**To do:** Pick out the lines below that contain the string "silver" and copy them all.

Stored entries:
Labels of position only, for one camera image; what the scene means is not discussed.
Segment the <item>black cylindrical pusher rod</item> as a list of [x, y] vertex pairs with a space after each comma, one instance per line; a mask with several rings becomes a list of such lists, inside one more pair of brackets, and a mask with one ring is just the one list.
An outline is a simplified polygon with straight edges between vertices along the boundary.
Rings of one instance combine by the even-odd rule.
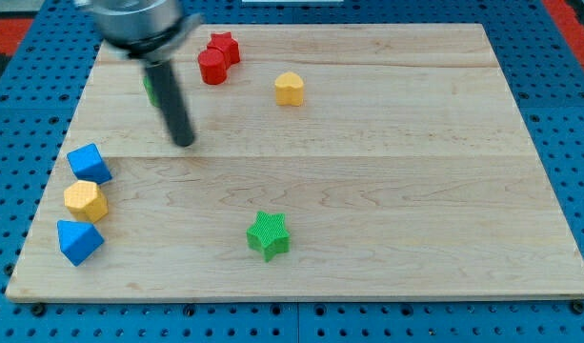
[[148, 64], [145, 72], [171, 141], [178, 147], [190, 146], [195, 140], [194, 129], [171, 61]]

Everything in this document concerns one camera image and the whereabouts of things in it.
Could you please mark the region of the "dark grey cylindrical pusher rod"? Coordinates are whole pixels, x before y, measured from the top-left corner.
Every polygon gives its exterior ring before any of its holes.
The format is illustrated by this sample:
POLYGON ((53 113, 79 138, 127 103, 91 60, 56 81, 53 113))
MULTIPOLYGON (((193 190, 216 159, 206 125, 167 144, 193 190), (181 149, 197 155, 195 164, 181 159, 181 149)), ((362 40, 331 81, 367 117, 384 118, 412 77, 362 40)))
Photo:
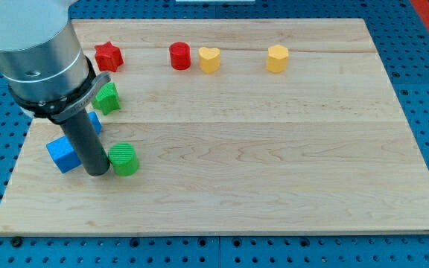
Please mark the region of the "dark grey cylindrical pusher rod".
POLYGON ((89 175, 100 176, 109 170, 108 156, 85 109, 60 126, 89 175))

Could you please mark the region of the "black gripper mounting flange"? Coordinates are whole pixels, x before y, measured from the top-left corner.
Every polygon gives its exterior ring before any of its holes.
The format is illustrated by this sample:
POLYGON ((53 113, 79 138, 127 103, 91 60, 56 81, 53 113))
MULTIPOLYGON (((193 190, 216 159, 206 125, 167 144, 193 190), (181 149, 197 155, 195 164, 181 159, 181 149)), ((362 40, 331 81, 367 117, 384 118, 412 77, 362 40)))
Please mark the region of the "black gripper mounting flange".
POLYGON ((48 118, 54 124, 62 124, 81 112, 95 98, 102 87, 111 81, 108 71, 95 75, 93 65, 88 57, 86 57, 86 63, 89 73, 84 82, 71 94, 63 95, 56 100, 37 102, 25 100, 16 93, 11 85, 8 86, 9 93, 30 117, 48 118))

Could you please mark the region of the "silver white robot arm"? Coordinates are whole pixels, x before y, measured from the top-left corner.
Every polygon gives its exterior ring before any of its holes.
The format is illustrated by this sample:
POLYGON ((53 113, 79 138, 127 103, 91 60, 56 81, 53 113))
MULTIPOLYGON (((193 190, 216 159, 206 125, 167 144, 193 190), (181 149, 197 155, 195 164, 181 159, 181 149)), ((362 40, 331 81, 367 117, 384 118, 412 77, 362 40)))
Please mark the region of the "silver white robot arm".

**Answer for this exercise:**
Could you please mark the region of the "silver white robot arm"? Coordinates are whole pixels, x before y, measured from the top-left corner.
Please mark the region of the "silver white robot arm".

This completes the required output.